I think I am have wrapped my head around it now. Weak references are still (obviously) new to me but I think I have something working.
Just to summarize for folks in the future who have the same question, the basic workflow I used in the end was something like:
* Create a portObject with a FileStore from the execute method of the node model.
* In the portObject, when the FileStore is created, write the protobuf bytes to the file in the FileStore.
* In the Serializer, save whatever light-weight data you want to have access to without reading the large chunk that was serialized.
At this point the workflow saves. Then to load it back:
* In the Serializer, load back that which was saved in the previous step.
* add a public method to get the data back later when needed. This method should get the orignial FileStore file using getFileStore().getFile(). This file contains my protobuf message which can then be easily parsed from the raw bytes.

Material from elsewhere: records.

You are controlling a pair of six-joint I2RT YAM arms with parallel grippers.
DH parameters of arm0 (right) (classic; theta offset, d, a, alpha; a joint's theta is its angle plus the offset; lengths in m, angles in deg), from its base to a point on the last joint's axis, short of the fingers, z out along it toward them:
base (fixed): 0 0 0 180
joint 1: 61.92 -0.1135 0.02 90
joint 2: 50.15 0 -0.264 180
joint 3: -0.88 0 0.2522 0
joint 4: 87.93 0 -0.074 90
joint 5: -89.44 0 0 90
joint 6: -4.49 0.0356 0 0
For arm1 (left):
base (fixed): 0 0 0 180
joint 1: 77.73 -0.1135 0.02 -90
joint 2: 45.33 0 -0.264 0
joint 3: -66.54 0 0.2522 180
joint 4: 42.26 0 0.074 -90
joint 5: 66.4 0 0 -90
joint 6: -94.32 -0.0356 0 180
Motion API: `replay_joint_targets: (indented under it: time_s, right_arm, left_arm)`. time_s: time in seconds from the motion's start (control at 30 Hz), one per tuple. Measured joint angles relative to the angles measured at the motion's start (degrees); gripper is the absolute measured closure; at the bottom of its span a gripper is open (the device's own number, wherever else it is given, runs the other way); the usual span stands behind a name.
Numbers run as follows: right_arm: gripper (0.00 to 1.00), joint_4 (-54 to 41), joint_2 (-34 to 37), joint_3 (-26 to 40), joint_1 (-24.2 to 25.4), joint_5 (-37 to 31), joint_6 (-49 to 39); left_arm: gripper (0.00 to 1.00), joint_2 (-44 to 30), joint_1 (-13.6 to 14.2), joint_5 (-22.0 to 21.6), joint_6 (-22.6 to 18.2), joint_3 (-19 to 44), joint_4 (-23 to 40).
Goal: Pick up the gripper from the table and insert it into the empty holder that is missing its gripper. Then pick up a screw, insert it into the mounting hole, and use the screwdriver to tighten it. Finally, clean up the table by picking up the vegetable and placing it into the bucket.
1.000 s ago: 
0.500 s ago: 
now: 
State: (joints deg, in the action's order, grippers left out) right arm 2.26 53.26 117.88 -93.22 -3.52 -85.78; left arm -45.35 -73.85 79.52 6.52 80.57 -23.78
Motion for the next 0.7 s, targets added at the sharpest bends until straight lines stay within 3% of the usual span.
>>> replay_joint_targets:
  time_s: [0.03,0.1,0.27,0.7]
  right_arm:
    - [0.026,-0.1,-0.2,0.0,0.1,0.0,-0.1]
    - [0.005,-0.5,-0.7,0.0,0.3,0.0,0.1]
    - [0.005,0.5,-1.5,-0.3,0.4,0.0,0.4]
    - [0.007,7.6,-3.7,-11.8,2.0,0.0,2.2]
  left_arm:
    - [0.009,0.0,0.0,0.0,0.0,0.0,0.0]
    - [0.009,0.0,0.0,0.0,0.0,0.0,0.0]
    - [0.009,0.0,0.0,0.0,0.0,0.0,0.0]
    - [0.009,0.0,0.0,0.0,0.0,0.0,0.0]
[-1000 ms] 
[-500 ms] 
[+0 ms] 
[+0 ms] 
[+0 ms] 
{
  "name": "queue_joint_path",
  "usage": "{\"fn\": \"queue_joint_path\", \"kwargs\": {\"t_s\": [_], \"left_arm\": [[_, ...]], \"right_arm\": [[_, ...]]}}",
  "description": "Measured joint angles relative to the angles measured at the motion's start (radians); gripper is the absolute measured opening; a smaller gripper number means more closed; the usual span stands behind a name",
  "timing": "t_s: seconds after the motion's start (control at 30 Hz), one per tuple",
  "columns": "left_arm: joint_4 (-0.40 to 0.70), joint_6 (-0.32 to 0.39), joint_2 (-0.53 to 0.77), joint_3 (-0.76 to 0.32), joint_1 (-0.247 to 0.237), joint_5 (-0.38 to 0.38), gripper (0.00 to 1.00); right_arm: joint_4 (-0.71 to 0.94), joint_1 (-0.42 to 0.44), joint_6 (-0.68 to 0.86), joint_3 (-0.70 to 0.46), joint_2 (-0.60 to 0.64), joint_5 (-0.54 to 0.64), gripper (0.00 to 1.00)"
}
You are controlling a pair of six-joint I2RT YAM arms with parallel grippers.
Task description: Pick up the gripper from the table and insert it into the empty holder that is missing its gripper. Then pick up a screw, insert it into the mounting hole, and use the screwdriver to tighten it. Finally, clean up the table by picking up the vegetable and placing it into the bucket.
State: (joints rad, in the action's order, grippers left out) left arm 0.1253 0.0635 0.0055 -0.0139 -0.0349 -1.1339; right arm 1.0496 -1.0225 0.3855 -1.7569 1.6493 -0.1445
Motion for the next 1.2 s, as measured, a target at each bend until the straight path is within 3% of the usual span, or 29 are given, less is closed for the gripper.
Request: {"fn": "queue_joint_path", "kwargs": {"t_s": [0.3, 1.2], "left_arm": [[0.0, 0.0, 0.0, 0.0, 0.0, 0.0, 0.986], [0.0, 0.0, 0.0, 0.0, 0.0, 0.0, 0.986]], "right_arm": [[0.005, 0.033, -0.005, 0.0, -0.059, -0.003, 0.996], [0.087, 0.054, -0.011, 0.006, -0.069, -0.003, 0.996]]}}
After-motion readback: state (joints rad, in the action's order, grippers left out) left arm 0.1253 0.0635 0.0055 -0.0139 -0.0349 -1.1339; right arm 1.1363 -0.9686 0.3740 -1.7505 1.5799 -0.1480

Does that sound like approximately the intended usage? Am I missing anything conceptually? Sounds easy once you write it out :)
Followup: When implementing a DataCell type which is based on the FileStorePortObject, is it better to use a FileStoreCell or a PortObjectCell? Is the PortObjectCell able to use the same serializer as it's port object? Any hints on which nodes to look at for either one of those?
You want to extend FileStoreCell. I'd use some proxy class that contains all the logic (including serialization) and then would just delegate to it in both YourFileStoreCell and YourFileStorePortObject.
Example? It's not using filestores but it's the best place to steal code:
org.knime.core.data.image.png.PNGImageCell
The cell class. It wraps a PNGImageContent
org.knime.core.data.image.png.PNGImageContent
This proxy thing the cell and portobject class delegate to
org.knime.core.node.port.image.ImagePortObject
The PortObject. It's not specifc for PNG (could also be SVG). It wraps an "ImageContent", whereby PNGImageContent is a derivate of it.
When you say the capacity of PortObject is up to 100MB, could I ask what is the capacity for a table? And if it is also limited, is there a way around it like FileStore?
Tables are handled differently in KNIME. A table is not necessarily all kept in memory and has a very strict API that allows us to read from disc while traversing the table. Thanks to that there is no limit (apart from hard disc space and your patience waiting for nodes to process the data).